The disorder also tends to emerge early. Doctors note that OCD often begins during adolescence or young adulthood, gradually intensifying over time if left untreated. What begins as a repetitive habit can slowly evolve into rituals that consume hours of a person’s day and interfere with work, relationships, and everyday functioning.

Dr M Thambirajah, consultant psychiatrist, pointed out that OCD exists on a spectrum many people fail to recognise.“Everyone may have obsessive thoughts occasionally,” he explained. “But in OCD, these thoughts become persistent, distressing, and disabling. Compulsions are not habits people enjoy. They are driven by fear and anxiety.”

And despite how casually the term is used online, OCD is not rare. Studies estimate that between 2 and 4 per cent of people may experience it during their lifetime, making it one of the world’s more common mental health conditions.

The internet, interestingly, has become one of the few places where the complexity of OCD is openly discussed. Online support groups are filled with people describing compulsions that have nothing to do with handwashing at all. Some speak about intrusive thoughts they are terrified to admit publicly. Others talk about spending hours trapped in cycles of checking, reassurance-seeking, or mental rituals invisible to everyone around them.

The conversations reveal something important: OCD is not about liking things clean. It is about living with relentless anxiety that refuses to switch off. Treatment today usually combines medication with cognitive behavioural therapy, especially Exposure and Response Prevention (ERP), considered one of the most effective approaches for OCD. The therapy gradually helps patients confront anxiety without performing compulsions. For many, it can be life-changing.

“Patients improve significantly when they receive timely treatment,” said Dr Thambirajah. “But many people continue suffering silently because they are embarrassed or because families dismiss the symptoms as personality traits.”

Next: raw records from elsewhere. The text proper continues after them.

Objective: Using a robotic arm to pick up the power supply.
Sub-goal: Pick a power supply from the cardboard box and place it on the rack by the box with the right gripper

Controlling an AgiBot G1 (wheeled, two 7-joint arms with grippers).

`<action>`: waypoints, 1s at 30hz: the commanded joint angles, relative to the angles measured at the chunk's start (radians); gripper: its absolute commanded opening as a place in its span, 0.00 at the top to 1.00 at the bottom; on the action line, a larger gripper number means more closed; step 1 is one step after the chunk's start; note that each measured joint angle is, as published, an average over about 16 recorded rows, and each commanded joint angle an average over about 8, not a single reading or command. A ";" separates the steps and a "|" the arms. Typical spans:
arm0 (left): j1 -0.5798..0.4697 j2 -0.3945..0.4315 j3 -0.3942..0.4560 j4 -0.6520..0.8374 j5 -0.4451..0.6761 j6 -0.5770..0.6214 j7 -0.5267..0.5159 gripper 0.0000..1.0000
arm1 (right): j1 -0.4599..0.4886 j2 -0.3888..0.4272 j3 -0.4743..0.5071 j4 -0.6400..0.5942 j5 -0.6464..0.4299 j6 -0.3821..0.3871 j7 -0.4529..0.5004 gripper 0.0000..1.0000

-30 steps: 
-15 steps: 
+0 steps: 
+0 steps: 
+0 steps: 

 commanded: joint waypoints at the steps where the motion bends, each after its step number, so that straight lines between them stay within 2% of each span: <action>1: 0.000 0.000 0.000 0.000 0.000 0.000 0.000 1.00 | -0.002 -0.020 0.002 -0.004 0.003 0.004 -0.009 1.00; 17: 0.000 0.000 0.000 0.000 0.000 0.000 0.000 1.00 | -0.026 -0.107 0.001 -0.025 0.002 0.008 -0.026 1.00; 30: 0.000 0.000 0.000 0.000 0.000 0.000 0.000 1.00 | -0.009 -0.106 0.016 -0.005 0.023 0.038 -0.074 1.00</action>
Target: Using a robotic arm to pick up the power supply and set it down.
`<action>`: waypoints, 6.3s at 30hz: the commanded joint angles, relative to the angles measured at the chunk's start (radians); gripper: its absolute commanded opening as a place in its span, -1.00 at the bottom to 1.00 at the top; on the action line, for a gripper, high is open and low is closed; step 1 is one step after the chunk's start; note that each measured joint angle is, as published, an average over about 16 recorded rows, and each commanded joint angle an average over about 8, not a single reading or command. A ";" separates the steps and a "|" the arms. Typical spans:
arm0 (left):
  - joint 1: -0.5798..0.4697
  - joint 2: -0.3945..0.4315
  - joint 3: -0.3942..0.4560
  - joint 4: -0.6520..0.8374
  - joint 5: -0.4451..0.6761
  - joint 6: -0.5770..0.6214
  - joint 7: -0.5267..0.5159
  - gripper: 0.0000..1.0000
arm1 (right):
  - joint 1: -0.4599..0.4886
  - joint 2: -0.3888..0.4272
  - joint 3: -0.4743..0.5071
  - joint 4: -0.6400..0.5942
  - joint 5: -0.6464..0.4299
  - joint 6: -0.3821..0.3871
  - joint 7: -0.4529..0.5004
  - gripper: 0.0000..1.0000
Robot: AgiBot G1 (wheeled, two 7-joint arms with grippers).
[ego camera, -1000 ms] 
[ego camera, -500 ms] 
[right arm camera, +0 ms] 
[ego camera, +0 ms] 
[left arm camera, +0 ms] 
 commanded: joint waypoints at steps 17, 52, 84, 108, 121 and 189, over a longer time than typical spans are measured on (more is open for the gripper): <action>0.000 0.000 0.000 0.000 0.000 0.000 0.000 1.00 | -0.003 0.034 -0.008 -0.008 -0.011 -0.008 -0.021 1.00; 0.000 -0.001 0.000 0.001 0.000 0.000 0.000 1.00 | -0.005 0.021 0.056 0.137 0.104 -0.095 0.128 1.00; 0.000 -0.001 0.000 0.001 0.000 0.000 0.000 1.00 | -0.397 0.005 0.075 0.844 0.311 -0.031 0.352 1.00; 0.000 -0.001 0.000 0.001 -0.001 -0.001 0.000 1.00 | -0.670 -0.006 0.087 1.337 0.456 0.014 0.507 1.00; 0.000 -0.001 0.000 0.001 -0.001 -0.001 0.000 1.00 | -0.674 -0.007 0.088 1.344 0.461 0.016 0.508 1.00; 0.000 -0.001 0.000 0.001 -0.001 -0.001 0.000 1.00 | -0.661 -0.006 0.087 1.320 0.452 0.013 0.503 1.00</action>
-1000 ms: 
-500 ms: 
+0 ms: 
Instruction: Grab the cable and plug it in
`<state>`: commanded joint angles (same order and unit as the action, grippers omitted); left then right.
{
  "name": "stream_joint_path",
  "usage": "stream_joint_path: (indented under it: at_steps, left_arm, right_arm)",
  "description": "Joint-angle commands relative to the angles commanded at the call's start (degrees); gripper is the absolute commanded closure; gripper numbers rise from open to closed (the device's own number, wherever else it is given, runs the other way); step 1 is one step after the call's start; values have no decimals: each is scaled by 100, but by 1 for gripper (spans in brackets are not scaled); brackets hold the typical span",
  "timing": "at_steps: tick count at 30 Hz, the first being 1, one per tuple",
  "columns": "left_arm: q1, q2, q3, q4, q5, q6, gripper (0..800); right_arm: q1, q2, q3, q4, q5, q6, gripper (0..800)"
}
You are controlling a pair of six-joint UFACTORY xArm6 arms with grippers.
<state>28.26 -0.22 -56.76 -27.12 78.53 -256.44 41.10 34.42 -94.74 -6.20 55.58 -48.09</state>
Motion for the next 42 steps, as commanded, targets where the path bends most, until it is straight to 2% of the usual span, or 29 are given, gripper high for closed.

In more severe or treatment-resistant cases, psychiatrists are also exploring advanced interventions such as Deep Brain Stimulation (DBS), where targeted electrical stimulation is used to regulate areas of the brain linked to obsessive thought patterns. But mental health professionals argue that awareness remains the biggest gap.

Popular culture still treats OCD as a personality trait. In reality, it can be debilitating, isolating, and emotionally draining. Beneath behaviours that may appear harmless or quirky from the outside is often a person battling intrusive fears for hours every single day.

And perhaps that is the conversation that needs to shift most urgently: OCD is not a preference for neatness. It is a serious mental health condition that deserves understanding, nuance, and empathy.

Always consult a qualified healthcare professional for mental health concerns.